Nella sua "Meditazione 17", John Donne scrive di morte e tribolazione, nonché l'intreccio di tutta l'umanità. Era lui stesso vicino alla morte quando lo scrisse, ma scrive del significato che la morte di ogni persona ha per il resto dell'umanità. Ha scritto "La morte di qualsiasi uomo mi diminuisce, perché sono coinvolto nell'umanità ..."

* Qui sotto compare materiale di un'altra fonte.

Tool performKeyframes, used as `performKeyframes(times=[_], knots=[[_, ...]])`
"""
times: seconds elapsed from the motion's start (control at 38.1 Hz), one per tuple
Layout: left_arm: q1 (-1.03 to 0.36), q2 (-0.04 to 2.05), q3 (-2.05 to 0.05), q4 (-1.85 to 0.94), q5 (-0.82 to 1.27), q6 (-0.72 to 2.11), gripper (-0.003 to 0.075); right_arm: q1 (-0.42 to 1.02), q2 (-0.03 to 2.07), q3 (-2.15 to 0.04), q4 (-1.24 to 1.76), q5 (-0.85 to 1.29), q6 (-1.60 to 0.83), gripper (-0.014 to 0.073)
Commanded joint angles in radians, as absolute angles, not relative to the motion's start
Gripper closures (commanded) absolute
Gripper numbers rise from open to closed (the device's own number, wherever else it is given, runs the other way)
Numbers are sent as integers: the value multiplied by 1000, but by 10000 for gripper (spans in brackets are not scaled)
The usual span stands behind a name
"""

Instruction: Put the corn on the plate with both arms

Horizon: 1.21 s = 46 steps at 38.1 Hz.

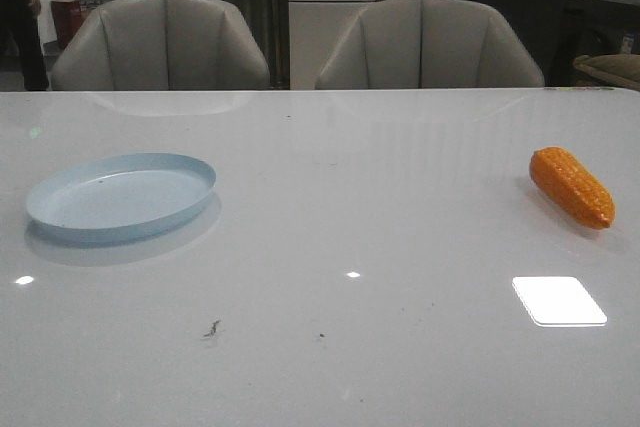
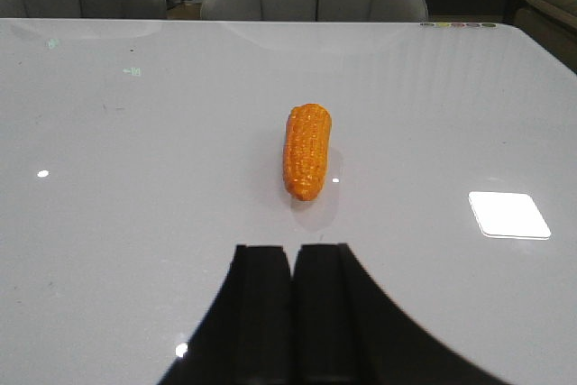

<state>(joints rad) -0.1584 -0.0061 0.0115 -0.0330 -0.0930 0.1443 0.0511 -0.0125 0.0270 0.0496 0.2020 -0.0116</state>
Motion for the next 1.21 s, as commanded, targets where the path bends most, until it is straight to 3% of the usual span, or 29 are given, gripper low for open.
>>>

La meditazione si apre con il fatto che nessuno mai sa con certezza per chi sta suonando la campana della morte. Donne ammette che è possibile che stia suonando per lui. Afferma che la chiesa è un solo corpo, e tutto ciò che accade in quel corpo, dal battesimo alla sepoltura, lo colpisce come un membro del corpo. Quando uno muore, non viene strappato ma tradotto in un capitolo migliore. Molte cose portano a quella traduzione, dalla malattia o dall'età alla guerra o alla giustizia. Afferma che tutte le persone hanno un solo autore, Dio, che alla fine riporta tutte le pagine nel Suo libro. Nel frattempo, tutti muoiono e devono essere pronti per quell'inevitabilità. Non è un evento da affrontare con terrore perché significa che una persona "è unita a Dio".
"Nessun uomo è un'isola, tutta sua", scrive Donne. La perdita di uno è una perdita per tutti. Dice che sentirsi in quel modo non è prendere in prestito guai ma rivendicare il proprio posto tra gli uomini. Parla delle cose buone che l'afflizione porta nella vita dell'uomo. L'afflizione rende migliore una persona, e senza di essa l'uomo non è "in forma" per incontrare Dio. Spinge l'uomo a imparare dagli errori degli altri e a fare le cose bene con Dio "chi è la nostra unica sicurezza".